Directions for this task: Keep to one stretch of the data below, the lines from the one with "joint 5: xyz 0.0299" up to and including the one with "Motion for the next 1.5", and return that stretch exactly.

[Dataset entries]

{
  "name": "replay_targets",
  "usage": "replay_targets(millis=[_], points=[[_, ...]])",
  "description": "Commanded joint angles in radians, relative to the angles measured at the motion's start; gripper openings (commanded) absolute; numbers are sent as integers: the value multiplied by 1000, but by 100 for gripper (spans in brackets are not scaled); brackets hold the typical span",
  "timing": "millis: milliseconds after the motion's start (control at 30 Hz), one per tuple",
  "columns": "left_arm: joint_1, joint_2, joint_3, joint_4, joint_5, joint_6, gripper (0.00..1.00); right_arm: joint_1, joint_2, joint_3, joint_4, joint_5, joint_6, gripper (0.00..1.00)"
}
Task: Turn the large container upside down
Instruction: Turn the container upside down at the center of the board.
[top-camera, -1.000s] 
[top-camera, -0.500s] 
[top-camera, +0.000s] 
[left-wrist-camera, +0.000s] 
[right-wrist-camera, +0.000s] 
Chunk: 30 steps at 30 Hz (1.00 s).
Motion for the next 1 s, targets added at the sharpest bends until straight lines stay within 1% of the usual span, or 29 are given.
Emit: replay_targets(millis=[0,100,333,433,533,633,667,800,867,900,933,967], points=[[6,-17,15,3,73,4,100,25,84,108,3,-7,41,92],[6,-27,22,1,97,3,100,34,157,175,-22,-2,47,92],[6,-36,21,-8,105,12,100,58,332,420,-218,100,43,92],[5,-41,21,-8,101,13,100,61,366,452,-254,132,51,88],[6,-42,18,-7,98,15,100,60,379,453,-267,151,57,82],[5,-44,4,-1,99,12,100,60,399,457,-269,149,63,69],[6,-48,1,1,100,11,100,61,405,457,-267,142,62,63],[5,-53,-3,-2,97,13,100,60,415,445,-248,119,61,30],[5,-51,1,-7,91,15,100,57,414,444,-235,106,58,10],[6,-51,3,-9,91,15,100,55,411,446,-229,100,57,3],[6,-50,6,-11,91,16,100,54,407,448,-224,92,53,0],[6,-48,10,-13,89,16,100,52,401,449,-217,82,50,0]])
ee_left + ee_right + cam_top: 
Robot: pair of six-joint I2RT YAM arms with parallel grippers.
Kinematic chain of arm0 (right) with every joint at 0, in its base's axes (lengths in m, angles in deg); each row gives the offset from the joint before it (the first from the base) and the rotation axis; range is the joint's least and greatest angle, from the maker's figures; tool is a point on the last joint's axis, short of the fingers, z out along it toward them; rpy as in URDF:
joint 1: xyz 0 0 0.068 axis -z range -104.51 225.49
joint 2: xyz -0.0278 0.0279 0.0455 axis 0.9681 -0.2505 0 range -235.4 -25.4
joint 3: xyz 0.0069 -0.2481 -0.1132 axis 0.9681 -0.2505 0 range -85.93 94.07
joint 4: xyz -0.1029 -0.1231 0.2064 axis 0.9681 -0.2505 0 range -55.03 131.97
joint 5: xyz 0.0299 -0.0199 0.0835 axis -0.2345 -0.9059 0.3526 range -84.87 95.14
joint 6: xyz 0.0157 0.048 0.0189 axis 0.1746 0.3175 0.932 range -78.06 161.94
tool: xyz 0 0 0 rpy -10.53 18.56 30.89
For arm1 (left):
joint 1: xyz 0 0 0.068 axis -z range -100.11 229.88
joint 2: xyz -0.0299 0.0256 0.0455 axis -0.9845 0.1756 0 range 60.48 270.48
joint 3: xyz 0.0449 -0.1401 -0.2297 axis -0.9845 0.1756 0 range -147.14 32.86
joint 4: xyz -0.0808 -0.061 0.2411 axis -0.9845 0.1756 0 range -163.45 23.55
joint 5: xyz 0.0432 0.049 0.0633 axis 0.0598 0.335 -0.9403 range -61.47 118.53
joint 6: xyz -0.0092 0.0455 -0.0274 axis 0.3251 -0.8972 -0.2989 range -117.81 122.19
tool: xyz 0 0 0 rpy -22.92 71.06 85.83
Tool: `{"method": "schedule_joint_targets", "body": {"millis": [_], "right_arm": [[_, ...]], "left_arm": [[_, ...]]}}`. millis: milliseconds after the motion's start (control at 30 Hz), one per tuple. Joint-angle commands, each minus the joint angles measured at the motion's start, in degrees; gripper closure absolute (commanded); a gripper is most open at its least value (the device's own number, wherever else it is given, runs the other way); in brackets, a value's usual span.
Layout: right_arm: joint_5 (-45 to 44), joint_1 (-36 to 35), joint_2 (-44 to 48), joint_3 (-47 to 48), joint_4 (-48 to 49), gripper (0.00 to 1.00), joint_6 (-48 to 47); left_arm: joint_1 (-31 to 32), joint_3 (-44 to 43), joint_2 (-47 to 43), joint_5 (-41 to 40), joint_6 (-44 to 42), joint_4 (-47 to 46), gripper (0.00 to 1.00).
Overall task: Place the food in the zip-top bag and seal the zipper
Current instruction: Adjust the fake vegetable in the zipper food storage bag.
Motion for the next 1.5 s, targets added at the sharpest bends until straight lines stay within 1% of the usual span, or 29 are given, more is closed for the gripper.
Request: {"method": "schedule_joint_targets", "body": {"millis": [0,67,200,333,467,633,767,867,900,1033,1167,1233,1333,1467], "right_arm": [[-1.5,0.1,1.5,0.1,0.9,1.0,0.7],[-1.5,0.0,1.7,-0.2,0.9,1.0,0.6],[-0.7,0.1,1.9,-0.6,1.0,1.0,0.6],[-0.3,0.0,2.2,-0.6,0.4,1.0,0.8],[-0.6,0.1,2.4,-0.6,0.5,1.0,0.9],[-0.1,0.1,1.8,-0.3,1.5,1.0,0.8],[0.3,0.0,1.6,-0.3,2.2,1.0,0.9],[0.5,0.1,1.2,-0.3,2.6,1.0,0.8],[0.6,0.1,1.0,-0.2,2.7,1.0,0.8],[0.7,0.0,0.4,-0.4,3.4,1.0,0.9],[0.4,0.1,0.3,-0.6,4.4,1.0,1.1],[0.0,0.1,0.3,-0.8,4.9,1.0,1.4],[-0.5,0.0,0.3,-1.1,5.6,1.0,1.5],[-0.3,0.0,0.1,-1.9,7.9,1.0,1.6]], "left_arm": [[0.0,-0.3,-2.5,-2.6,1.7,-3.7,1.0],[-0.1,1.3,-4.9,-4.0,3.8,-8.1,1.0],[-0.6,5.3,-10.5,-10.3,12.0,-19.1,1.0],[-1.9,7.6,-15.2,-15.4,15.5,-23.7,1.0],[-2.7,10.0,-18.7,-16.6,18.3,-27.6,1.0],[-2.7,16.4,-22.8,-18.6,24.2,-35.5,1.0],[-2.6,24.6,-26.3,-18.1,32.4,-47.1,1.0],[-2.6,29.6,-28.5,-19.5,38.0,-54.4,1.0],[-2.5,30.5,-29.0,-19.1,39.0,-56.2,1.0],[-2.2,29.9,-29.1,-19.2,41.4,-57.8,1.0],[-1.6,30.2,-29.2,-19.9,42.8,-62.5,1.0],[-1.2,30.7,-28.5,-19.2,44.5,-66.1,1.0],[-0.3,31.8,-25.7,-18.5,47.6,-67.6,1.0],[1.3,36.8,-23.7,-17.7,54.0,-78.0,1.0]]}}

Answer for the task:
joint 5: xyz 0.0299 -0.0199 0.0835 axis -0.2345 -0.9059 0.3526 range -84.87 95.14
joint 6: xyz 0.0157 0.048 0.0189 axis 0.1746 0.3175 0.932 range -78.06 161.94
tool: xyz 0 0 0 rpy -10.53 18.56 30.89
For arm1 (left):
joint 1: xyz 0 0 0.068 axis -z range -100.11 229.88
joint 2: xyz -0.0299 0.0256 0.0455 axis -0.9845 0.1756 0 range 60.48 270.48
joint 3: xyz 0.0449 -0.1401 -0.2297 axis -0.9845 0.1756 0 range -147.14 32.86
joint 4: xyz -0.0808 -0.061 0.2411 axis -0.9845 0.1756 0 range -163.45 23.55
joint 5: xyz 0.0432 0.049 0.0633 axis 0.0598 0.335 -0.9403 range -61.47 118.53
joint 6: xyz -0.0092 0.0455 -0.0274 axis 0.3251 -0.8972 -0.2989 range -117.81 122.19
tool: xyz 0 0 0 rpy -22.92 71.06 85.83
Tool: `{"method": "schedule_joint_targets", "body": {"millis": [_], "right_arm": [[_, ...]], "left_arm": [[_, ...]]}}`. millis: milliseconds after the motion's start (control at 30 Hz), one per tuple. Joint-angle commands, each minus the joint angles measured at the motion's start, in degrees; gripper closure absolute (commanded); a gripper is most open at its least value (the device's own number, wherever else it is given, runs the other way); in brackets, a value's usual span.
Layout: right_arm: joint_5 (-45 to 44), joint_1 (-36 to 35), joint_2 (-44 to 48), joint_3 (-47 to 48), joint_4 (-48 to 49), gripper (0.00 to 1.00), joint_6 (-48 to 47); left_arm: joint_1 (-31 to 32), joint_3 (-44 to 43), joint_2 (-47 to 43), joint_5 (-41 to 40), joint_6 (-44 to 42), joint_4 (-47 to 46), gripper (0.00 to 1.00).
Overall task: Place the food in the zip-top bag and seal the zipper
Current instruction: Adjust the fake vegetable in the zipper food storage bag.
Motion for the next 1.5 s, targets added at the sharpest bends until straight lines stay within 1% of the usual span, or 29 are given, more is closed for the gripper.

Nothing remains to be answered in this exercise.